Consequently, the main limitations of this study include its retrospective nature, the lack of use of a validated pain scoring method, variation in pain management protocols between surgeons (Table 1), non-standardized time to first offering of food in postoperative period, overall small population size, and the assumption that time to eating and discharge were based solely on appropriate levels of pain management for patients. Future prospective studies could address these limitations through the development of a specific postoperative rescue analgesic protocol for a designated period of time before patient discharge, along with the use of a validated objective pain scoring method. Controlling variability in postoperative patient management (including time to discharge and analgesics administered) would likely provide stronger evidence of LB’s equivalency or improved efficacy as an opioid-sparing postoperative analgesic compared with traditional protocols with heavier reliance on systemic opioid medications.
Conclusions
The results of this study suggest that LB usage as part of a multimodal analgesic protocol in cats undergoing limb amputation surgery is associated with a decreased need for injectable opioids in the postoperative period. While not statistically significant, a trend was noted that cats receiving LB were discharged sooner, required a shorter duration of injectable opioids and needed less adjuvant systemic analgesic medications to manage their postoperative pain. Though not documented in this study, it is known that systemic opioids can contribute to postoperative morbidity in surgical patients, including, but not limited to, inappetence (potentially resulting in prolonged hospitalization for parenteral feeding), ileus, sedated/decreased mentation and dysphoria. LB, as a long-acting local anesthetic, has not been documented to have any increased risk of systemic side effects when utilized according to manufacture instructions. Future prospective clinical studies are still needed for the further evaluation of LB as a safe and effective component of an opioid-sparing multimodal analgesic protocol, especially when compared to alternative shorter-acting local anesthetic techniques.
Footnotes
Author note
This paper was presented in part as a poster presentation at the 2023 American College of Veterinary Surgeons – Surgery Summit.
Conflict of interest
The authors declared no potential conflicts of interest with respect to the research, authorship, and/or publication of this article.
Funding
The authors received no financial support for the research, authorship, and/or publication of this article.
Ethical approval
This work described in this manuscript involved the use of non-experimental animals (owned or unowned).

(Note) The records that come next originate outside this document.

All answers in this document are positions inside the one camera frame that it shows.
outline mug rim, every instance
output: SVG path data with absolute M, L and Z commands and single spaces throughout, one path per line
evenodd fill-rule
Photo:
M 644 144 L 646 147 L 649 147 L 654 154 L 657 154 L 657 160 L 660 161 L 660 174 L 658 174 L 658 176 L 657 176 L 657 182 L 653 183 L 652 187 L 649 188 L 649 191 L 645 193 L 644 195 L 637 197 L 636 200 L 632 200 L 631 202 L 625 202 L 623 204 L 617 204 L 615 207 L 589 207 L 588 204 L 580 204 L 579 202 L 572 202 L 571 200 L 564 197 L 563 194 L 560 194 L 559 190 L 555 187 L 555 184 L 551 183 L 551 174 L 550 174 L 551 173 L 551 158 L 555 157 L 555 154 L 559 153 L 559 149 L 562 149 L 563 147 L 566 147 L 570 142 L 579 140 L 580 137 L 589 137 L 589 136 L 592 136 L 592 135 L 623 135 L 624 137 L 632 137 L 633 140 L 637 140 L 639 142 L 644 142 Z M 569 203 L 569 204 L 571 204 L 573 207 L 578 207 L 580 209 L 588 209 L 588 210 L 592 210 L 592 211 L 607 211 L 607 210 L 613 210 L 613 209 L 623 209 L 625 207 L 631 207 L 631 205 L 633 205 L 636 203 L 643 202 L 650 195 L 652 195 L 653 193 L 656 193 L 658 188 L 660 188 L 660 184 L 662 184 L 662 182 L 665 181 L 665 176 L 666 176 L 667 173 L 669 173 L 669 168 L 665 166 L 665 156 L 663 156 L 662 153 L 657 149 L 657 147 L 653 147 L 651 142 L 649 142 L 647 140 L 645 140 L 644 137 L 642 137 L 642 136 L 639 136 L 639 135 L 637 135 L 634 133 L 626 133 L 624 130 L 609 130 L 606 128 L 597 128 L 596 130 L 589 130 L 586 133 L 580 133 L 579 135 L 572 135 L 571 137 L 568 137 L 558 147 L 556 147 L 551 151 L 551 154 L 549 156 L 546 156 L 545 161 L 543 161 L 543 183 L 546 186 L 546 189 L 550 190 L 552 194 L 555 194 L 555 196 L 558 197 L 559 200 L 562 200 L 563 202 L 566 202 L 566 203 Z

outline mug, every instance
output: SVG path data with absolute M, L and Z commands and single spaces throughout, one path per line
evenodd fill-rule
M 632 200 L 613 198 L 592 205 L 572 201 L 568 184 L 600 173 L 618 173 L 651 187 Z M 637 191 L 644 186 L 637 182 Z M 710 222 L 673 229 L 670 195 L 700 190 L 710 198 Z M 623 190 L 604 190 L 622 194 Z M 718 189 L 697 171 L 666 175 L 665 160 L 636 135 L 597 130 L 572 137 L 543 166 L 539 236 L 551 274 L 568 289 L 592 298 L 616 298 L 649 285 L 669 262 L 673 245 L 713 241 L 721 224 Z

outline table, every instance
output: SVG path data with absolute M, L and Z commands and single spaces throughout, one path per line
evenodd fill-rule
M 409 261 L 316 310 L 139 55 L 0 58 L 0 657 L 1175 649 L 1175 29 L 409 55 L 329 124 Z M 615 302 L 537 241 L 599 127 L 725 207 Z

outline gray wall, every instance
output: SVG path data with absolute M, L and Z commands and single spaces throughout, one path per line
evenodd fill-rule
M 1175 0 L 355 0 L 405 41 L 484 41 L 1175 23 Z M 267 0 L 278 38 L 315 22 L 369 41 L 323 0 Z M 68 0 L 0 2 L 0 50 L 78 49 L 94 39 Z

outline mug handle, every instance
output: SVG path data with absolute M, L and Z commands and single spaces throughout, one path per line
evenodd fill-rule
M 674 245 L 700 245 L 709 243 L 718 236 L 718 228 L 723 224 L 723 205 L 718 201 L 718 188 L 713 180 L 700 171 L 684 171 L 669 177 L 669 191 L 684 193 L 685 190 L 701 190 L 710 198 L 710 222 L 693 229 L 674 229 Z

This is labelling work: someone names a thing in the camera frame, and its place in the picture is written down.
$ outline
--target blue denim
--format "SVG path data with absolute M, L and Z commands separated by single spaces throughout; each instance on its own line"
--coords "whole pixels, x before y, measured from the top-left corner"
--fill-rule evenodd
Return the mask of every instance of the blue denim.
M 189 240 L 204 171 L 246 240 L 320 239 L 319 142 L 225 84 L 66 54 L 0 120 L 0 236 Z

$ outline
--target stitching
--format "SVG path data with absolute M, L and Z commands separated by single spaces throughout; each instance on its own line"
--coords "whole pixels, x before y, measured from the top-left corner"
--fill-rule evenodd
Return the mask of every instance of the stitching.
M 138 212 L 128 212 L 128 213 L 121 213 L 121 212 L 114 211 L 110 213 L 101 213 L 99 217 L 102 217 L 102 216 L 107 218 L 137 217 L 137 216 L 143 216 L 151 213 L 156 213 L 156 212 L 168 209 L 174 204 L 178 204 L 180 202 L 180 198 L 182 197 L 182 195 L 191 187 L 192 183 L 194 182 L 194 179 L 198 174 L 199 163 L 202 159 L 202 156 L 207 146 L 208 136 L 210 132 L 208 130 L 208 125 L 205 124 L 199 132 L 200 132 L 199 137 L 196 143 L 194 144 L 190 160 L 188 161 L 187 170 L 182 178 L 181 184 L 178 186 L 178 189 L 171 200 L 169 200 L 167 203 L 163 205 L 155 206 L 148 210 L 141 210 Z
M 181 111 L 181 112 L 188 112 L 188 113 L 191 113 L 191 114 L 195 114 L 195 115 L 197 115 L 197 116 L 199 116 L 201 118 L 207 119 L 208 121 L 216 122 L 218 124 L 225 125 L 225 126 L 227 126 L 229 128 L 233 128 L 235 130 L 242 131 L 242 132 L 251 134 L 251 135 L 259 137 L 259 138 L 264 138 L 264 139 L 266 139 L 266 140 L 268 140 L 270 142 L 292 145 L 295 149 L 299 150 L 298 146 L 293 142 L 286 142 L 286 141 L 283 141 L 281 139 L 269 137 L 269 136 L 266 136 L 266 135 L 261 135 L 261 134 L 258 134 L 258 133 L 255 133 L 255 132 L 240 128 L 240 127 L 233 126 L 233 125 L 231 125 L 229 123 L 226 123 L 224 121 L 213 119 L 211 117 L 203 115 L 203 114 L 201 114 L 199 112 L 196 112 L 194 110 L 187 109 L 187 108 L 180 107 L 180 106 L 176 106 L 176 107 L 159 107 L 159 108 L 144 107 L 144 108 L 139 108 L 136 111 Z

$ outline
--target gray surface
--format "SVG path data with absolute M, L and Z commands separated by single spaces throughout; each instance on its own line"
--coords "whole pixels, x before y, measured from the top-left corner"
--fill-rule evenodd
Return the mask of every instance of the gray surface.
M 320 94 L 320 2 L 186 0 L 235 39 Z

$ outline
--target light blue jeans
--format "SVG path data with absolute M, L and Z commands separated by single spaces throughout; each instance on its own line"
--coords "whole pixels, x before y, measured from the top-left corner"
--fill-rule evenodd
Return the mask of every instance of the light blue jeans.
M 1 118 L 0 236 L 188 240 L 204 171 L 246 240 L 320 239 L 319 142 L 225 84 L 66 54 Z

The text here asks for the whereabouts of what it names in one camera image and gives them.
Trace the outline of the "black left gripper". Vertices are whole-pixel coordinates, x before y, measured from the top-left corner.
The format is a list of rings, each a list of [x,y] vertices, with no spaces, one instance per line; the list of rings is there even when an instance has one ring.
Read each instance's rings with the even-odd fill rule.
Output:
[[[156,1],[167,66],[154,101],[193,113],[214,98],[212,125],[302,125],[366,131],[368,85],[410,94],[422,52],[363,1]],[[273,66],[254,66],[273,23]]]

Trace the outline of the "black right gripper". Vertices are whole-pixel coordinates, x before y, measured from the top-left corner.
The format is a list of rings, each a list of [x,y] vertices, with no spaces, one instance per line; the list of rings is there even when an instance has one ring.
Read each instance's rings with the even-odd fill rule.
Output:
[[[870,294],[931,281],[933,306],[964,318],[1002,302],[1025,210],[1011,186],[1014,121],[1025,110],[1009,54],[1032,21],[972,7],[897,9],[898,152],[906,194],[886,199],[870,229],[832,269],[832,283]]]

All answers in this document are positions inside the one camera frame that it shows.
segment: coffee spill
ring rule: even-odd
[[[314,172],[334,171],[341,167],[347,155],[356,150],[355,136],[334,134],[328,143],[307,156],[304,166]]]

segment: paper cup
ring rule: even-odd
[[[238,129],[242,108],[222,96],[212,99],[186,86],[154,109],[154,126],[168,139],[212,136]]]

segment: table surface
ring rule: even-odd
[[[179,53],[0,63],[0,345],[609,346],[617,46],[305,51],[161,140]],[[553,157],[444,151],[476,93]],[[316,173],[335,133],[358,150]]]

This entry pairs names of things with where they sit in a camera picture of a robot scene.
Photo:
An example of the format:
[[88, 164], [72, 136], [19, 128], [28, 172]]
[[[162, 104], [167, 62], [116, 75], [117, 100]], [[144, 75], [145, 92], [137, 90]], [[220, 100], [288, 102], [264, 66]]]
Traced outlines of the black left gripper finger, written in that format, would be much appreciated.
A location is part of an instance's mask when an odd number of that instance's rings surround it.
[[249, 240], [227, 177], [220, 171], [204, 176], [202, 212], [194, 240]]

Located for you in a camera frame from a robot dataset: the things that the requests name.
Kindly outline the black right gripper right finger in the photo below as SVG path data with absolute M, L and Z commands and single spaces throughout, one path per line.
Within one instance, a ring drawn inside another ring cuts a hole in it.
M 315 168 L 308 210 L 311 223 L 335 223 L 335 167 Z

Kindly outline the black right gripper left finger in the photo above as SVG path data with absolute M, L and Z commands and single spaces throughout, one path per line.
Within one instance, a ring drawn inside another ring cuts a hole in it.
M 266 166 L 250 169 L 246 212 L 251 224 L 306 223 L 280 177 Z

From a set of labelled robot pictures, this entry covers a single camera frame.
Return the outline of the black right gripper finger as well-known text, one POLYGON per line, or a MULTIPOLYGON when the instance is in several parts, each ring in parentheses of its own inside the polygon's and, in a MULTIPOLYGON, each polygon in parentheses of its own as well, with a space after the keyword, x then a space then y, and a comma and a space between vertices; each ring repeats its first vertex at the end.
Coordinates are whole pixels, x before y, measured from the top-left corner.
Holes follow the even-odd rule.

Established internationally recognized high standards (‘best practice’) of veterinary clinical care for the individual patient were always followed and/or this work involved the use of cadavers. Ethical approval from a committee was therefore not specifically required for publication in JFMS. Although not required, where ethical approval was still obtained, it is stated in the manuscript.
Informed consent
Informed consent (verbal or written) was obtained from the owner or legal custodian of all animal(s) described in this work (experimental or non-experimental animals, including cadavers, tissues and samples) for the procedure(s) undertaken (prospective or retrospective studies). No animals or people are identifiable within this publication, and therefore additional informed consent for publication was not required.